In the past, taxonomic studies on Monascus were solely based on phenotypic characters, or when sequence data was used, these were mostly applied for identification purposes. With the transfer of M. eremophilus to Penicillium, monophyly in Monascus is restored. The presented 5-gene phylogeny is a good robust starting point for future taxonomic studies in Monascus. Furthermore, a list of accepted species is provided, including information on (ex-)type strains and molecular markers (see Taxonomy section).

Taxonomy

Phylogenetically, two well-supported clades (M. floridanus-clade and M. ruber-clade) are present in Monascus and these groups can also be differentiated on phenotypic characters. Two sectional names are introduced for these clades and information on this taxonomic decision can be found in the Discussion. Our polyphasic approach revealed the presence of three new species and these are described below. Furthermore, a new combination for Monascus eremophilus is proposed.

Section Floridani R.N. Barbosa & Houbraken sect. nov. MycoBank MB820076.

Typus: Monascus floridanus P.F. Cannon & E.L. Barnard, Mycologia 79: 480. 1987. MycoBank MB132123.

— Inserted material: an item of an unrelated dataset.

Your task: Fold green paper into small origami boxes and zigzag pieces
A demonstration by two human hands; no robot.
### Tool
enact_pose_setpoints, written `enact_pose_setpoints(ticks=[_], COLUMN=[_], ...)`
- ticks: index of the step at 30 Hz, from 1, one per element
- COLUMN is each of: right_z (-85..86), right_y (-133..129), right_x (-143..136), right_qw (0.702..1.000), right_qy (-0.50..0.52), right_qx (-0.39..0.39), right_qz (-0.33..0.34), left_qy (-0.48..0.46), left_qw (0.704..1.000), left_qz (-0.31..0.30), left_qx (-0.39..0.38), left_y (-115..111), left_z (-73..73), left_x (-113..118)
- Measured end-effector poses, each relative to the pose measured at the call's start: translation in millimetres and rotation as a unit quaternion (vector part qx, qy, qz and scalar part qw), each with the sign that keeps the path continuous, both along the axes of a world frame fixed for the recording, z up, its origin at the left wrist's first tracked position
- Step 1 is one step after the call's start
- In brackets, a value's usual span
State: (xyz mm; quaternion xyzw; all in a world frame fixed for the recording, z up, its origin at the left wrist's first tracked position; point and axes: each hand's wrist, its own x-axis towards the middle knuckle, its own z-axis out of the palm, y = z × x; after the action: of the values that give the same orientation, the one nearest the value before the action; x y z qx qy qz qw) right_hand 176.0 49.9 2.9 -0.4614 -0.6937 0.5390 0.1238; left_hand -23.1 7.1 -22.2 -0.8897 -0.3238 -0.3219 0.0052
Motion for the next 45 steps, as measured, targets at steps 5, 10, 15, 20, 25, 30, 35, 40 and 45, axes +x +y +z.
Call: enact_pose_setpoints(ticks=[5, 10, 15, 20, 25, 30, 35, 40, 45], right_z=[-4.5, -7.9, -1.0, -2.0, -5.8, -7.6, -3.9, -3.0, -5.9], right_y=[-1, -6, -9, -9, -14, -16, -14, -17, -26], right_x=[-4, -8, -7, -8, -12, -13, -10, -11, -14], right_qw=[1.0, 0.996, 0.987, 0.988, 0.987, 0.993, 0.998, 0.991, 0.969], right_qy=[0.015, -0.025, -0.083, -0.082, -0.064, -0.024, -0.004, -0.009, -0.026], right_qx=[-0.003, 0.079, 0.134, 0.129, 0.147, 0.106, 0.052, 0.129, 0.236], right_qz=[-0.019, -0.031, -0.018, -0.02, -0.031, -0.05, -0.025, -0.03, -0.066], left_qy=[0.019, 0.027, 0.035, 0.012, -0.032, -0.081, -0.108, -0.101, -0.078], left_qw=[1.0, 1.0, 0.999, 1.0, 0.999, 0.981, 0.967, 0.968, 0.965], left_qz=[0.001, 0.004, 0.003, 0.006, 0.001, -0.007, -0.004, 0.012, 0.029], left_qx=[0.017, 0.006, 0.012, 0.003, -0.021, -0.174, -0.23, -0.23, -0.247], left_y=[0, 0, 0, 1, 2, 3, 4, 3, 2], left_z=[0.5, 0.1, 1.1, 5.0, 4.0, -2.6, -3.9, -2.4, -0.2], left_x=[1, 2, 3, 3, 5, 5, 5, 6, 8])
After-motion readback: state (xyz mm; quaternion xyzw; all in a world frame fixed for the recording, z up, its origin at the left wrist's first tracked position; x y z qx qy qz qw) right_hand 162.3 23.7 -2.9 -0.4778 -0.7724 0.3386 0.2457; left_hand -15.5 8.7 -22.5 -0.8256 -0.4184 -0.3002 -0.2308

Diagnosis: Colony diameter on MEA, PDA, CYA, CMA, OA, YES generally below 20 mm, no or restricted growth (<10 mm) on CREA and CYAS, and colony diameter less than 30 mm on MEA incubated at 30 and 37 °C. Colonies in shades of brown; conidia brown pigmented; mycelium white or in shades of brown.

Section Rubri R.N. Barbosa & Houbraken sect. nov. MycoBank MB820077.

Typus: Monascus ruber Tiegh., Bulletin de la Société Botanique de France 31: 227. 1884. MycoBank MB234876.

Diagnosis: Colony diameter on MEA, PDA, CYA, CMA, OA, YES generally above 15 mm, no or restricted growth on CREA and CYAS, good growth (>30 mm) on MEA incubated at 30 and 37 °C. Colonies in shades of brown to red; conidia brown pigmented; mycelium white or in shades of red or orange.

Fig. 6.

Monascus flavipigmentosus, URM 7536. A. Colonies from left to right (first row) MEA, CYA, OA, CMA; (second row) MEA reverse, CYA reverse, OA reverse, CMA reverse; (third row) PDA, YES, DG18, CREA; (forth row) PDA reverse, YES reverse, DG18 reverse, CREA reverse. B–C. Conidiophores. D. Ascoma. E. Ascospores. F. Conidia. Scale bars = 10 μm.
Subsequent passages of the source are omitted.